The price of Tampax, the tampon giant that sells 4.5 billion boxes globally each year, started climbing fast last year.
In an earnings call in January, Andre Schulten, chief financial officer for Procter & Gamble, which makes Tampax, said the costs of raw materials “are still a significant headwind” for the company across several products, forcing the company raise prices.
On a recent Sunday at a Walmart in Alexandria, Va., several shoppers said they had noticed rising prices.
“The price of a regular box of Tampax has gone up from $9 to $11,” said Vanessa Skelton, a consultant and the mother of a 3-year-old. “That’s a regular monthly expense.”

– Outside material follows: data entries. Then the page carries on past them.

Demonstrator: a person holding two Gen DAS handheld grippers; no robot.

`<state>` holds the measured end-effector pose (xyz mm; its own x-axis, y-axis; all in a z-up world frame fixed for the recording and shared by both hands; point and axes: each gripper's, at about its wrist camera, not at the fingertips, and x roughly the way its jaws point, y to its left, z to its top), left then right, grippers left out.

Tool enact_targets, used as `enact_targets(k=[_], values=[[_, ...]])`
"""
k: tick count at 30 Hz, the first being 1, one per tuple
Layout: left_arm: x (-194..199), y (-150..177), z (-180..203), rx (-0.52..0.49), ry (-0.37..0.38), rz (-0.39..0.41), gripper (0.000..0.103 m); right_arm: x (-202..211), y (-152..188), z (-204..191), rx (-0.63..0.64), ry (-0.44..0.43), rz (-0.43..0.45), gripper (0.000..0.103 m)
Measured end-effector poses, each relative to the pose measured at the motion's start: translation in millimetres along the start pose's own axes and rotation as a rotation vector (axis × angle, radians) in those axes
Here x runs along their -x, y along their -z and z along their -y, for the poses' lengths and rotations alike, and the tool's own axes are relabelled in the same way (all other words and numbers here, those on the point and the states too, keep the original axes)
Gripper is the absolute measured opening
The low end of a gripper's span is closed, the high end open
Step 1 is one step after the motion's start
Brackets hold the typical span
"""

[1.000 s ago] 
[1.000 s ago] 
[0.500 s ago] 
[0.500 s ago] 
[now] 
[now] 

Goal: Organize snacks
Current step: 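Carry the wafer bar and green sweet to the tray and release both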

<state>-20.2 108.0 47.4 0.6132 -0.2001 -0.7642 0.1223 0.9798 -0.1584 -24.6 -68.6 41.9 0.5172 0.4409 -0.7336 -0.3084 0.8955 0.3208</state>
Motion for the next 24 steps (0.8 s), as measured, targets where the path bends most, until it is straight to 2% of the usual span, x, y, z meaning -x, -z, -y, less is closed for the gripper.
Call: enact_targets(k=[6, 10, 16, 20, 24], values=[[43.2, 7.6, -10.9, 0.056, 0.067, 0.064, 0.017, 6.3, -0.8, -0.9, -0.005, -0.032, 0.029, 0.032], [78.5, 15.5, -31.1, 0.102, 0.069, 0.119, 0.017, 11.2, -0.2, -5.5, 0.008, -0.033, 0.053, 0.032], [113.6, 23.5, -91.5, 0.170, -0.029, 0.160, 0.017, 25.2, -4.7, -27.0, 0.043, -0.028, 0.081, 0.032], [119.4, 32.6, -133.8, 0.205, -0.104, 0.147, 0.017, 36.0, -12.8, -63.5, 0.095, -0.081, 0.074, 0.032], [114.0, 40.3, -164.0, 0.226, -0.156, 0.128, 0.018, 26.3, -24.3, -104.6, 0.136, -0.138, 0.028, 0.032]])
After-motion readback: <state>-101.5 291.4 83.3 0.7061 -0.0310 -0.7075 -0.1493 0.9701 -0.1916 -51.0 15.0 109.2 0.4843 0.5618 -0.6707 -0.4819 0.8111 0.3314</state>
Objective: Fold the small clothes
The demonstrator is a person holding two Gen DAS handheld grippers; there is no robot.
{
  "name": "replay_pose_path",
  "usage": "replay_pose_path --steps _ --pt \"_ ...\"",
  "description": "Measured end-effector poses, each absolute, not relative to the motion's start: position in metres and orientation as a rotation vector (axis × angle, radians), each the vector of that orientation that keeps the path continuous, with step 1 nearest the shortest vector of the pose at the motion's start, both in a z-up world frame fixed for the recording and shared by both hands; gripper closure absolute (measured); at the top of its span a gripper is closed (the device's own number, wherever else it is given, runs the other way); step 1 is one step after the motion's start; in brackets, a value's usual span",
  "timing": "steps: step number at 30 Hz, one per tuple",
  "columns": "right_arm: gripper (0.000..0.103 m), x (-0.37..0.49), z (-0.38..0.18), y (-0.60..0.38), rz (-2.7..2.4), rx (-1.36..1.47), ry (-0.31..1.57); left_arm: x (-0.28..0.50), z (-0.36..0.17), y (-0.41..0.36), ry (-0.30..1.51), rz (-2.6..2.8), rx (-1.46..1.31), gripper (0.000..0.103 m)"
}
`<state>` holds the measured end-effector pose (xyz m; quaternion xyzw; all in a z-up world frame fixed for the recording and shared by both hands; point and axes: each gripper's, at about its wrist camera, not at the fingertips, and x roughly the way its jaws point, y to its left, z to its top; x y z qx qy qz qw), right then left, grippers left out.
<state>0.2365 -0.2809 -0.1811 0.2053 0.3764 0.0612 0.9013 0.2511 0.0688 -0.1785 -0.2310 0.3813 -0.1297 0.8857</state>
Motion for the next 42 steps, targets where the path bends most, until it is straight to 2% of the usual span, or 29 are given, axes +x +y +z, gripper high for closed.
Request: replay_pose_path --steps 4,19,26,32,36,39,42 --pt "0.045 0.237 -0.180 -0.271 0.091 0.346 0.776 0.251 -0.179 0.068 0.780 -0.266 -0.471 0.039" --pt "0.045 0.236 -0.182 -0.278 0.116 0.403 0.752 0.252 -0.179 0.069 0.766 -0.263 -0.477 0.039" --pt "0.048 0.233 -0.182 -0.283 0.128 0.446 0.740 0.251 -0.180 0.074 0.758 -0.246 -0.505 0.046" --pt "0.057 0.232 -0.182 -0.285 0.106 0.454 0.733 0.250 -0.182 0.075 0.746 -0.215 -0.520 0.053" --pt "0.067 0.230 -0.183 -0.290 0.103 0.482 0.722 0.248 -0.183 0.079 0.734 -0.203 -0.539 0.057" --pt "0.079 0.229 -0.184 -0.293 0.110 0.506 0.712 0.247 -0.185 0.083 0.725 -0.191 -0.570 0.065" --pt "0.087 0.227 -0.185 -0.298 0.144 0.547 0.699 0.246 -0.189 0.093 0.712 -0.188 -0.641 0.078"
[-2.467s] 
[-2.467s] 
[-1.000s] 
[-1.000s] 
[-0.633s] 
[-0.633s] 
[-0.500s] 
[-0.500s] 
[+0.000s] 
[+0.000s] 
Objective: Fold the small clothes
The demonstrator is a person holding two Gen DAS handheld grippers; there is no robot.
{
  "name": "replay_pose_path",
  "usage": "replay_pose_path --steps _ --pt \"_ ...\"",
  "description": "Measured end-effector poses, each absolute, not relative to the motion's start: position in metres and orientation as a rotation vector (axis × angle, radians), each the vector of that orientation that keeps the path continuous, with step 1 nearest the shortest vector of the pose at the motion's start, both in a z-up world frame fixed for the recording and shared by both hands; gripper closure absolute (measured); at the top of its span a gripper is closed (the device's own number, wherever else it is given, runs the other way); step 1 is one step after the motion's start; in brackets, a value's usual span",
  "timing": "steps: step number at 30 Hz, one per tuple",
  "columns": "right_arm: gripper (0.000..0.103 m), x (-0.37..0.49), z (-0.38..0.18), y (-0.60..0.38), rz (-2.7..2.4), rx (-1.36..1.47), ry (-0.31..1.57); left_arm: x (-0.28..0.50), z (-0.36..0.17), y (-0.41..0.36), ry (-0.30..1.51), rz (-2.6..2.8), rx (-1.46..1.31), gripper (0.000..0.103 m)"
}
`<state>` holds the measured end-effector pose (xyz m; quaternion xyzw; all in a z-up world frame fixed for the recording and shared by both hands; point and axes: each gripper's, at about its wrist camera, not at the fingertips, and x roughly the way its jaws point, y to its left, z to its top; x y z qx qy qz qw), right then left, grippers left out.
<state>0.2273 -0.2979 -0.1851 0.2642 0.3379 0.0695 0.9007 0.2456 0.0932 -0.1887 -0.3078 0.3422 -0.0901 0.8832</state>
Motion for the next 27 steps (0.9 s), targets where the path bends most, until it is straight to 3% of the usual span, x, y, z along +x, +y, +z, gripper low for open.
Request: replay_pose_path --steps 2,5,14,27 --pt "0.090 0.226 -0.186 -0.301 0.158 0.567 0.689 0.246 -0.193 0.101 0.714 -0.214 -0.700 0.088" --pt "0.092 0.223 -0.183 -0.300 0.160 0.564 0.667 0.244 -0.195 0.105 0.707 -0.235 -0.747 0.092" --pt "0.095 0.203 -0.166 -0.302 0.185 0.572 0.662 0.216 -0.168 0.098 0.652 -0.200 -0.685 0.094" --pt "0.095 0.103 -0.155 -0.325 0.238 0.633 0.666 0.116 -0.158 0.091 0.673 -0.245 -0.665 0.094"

“We’re All Going to Use Polyester”
Cotton farmers say that Washington can help by increasing aid in the farm bill, legislation that Congress is renewing this year.
Taxpayers have sent Texas cotton farmers an average of $1 billion annually over the past five years in crop insurance subsidies, according to Daniel Sumner, an agricultural economist at the University of California, Davis.
Farmers like Mr. Evans say they’d like expanded funding for disaster relief programs to cover the impact of increasingly severe drought, and to pay farmers for planting cover crops that help retain soil moisture. They also say they hope that advances in genetically modified seeds and other technologies can help sustain Texas cotton.
But some economists say it may not make sense to continue support a crop that will no longer be viable in some regions as the planet continues to warm.
“Since the 1930s government programs have been fundamental to growing cotton,” Dr. Sumner said. “But there’s not a particular economic argument to grow cotton in West Texas as the climate changes. Does it make any economic sense for a farm bill in Washington, D.C. to say, ‘West Texas is tied to cotton?’ No, it doesn’t.”
In the long run, it could just mean that cotton is no longer the main ingredient in everything from tampons to textiles, said Mr. Sumner, “and we’re all going to use polyester.”